Of all the lines in the entries below, give again exactly those starting at the line containing "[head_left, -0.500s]" and ending at the line containing "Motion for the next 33", both ends included, and no others.

* Records for this task:
==============================

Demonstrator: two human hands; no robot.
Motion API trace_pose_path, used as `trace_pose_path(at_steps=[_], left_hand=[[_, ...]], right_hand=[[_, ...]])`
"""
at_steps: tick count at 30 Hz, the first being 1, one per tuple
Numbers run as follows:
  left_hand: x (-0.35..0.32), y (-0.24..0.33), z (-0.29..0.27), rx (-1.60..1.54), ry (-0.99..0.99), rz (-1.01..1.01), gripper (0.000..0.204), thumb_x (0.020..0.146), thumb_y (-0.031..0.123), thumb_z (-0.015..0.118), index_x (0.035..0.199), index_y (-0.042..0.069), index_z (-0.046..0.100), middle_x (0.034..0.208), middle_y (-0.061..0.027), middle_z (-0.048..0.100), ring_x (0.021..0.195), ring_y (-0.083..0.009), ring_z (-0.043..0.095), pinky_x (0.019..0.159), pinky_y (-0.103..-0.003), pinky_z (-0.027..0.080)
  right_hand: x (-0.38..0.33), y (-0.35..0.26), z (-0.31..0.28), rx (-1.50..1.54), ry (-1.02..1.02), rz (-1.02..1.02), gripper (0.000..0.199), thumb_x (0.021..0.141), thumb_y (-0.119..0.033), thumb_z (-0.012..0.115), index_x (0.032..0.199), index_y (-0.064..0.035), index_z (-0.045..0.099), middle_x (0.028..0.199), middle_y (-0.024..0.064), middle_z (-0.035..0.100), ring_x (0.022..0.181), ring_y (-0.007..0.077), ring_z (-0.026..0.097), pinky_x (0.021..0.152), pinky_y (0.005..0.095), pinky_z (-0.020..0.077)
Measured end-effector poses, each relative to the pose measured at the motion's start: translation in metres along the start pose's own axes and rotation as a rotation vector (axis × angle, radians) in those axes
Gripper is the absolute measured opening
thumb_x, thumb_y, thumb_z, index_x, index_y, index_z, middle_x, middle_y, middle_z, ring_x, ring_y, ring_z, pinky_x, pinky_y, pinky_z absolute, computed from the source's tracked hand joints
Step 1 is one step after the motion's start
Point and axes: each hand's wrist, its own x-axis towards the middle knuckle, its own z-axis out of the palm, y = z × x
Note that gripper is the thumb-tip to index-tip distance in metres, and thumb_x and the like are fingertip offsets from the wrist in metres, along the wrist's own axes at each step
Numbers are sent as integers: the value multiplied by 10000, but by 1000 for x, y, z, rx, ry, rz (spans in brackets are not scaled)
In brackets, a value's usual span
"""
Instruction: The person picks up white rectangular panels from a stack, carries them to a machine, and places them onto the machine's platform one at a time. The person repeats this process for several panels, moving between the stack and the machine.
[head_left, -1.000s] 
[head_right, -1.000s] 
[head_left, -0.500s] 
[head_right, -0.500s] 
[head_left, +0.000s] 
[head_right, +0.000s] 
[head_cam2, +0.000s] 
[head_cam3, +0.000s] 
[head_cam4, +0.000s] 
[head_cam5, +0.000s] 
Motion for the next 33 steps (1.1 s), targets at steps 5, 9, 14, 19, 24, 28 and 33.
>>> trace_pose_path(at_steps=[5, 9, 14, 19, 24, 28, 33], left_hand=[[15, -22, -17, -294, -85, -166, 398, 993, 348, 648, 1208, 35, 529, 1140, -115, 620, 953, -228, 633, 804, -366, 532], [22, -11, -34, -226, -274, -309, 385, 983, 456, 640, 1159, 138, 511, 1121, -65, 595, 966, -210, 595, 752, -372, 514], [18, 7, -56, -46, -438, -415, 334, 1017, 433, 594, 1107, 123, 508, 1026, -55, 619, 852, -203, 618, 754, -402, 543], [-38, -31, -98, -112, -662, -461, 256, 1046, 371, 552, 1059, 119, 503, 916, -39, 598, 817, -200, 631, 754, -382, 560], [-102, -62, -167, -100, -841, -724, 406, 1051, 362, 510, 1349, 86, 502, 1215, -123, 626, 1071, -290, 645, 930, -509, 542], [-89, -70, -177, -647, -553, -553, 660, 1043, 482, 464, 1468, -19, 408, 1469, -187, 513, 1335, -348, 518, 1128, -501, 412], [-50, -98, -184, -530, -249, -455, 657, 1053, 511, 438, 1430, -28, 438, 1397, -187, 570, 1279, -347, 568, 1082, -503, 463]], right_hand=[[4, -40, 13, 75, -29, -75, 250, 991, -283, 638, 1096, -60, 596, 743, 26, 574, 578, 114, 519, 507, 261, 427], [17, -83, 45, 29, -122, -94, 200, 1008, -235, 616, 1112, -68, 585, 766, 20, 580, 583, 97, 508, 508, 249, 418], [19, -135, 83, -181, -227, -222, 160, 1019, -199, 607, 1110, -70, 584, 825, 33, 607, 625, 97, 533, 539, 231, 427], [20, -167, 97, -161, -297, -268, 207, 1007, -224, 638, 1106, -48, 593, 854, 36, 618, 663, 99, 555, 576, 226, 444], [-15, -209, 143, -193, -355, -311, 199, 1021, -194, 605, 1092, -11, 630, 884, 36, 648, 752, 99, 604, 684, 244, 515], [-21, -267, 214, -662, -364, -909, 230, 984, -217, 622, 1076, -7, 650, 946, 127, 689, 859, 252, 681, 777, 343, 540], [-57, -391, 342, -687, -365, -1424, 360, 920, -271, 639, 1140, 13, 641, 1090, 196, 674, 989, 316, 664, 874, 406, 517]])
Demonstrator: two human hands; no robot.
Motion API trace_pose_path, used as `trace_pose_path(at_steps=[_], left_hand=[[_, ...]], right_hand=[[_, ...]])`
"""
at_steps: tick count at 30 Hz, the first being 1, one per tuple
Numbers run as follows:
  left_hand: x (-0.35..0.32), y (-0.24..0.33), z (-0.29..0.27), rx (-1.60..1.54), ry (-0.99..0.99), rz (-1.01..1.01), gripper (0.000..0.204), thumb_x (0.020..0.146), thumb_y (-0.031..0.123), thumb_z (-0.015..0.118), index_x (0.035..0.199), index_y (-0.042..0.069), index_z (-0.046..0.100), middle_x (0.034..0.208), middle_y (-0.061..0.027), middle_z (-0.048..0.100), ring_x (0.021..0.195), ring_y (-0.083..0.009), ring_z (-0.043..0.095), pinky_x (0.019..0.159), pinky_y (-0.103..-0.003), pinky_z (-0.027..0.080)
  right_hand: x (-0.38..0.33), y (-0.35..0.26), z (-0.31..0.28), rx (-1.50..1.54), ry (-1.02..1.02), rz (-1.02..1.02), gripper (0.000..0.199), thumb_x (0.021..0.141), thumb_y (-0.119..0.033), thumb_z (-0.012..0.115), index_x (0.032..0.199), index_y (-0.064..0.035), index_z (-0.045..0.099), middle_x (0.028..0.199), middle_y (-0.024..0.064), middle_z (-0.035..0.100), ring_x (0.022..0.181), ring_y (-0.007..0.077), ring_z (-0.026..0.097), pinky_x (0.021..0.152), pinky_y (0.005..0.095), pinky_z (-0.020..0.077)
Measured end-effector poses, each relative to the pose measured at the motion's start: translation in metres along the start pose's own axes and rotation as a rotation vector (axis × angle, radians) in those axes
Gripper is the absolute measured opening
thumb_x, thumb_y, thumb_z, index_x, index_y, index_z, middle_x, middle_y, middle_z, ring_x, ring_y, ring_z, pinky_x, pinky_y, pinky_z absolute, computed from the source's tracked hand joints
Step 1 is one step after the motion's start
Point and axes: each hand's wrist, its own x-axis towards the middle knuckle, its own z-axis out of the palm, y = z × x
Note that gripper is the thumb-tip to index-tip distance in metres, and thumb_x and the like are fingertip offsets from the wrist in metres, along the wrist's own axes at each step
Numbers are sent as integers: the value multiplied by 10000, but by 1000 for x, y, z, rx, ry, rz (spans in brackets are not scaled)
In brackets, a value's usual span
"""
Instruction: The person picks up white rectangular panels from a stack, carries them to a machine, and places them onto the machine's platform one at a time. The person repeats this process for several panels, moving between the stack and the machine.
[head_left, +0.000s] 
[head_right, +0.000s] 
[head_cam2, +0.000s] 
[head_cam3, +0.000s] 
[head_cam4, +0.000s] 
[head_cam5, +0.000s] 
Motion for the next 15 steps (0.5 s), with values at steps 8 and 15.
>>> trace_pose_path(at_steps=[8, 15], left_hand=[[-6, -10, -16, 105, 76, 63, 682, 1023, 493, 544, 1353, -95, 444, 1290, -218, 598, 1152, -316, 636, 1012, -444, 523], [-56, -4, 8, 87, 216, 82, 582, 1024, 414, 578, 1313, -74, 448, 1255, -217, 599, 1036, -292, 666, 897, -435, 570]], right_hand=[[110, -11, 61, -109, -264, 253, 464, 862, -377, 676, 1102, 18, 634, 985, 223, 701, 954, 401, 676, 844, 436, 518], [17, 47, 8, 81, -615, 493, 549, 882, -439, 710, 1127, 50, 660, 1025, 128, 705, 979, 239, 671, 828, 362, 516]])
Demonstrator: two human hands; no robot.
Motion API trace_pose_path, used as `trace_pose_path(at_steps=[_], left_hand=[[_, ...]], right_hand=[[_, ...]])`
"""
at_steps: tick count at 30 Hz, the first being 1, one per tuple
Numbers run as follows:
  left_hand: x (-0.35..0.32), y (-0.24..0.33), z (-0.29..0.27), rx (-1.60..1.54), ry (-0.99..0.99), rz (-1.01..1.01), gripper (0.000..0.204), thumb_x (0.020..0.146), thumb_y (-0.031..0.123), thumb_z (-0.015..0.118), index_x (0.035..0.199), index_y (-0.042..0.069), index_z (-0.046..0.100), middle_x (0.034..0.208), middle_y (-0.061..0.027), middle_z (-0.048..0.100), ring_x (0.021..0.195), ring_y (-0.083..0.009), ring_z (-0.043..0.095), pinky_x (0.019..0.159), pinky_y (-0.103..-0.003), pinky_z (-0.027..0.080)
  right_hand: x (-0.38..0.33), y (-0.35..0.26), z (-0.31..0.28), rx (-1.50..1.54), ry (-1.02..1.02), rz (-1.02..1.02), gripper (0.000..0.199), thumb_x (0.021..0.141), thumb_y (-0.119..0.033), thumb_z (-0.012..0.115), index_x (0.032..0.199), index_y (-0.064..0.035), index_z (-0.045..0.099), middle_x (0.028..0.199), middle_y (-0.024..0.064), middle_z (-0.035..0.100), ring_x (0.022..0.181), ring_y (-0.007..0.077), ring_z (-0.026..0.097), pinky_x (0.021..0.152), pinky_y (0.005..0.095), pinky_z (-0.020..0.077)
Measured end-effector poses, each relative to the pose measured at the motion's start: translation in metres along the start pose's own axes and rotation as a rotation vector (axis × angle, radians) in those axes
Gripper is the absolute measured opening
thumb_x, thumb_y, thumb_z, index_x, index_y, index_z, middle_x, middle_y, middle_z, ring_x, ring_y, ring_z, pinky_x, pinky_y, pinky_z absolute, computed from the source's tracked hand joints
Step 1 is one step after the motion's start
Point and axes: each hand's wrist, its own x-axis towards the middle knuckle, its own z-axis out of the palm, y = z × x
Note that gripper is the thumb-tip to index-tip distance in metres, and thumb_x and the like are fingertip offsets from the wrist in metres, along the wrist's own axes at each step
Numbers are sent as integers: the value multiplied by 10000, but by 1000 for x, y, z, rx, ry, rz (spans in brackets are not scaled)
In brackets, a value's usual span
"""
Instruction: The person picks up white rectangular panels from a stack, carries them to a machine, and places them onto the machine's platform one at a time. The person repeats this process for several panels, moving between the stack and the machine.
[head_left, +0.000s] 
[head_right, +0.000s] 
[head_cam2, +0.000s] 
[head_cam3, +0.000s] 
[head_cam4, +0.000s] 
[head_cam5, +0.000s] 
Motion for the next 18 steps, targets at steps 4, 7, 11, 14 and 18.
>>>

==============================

* Output of the task:
[head_left, -0.500s] 
[head_right, -0.500s] 
[head_left, +0.000s] 
[head_right, +0.000s] 
[head_cam2, +0.000s] 
[head_cam3, +0.000s] 
[head_cam4, +0.000s] 
[head_cam5, +0.000s] 
Motion for the next 33 steps (1.1 s), targets at steps 5, 9, 14, 19, 24, 28 and 33.

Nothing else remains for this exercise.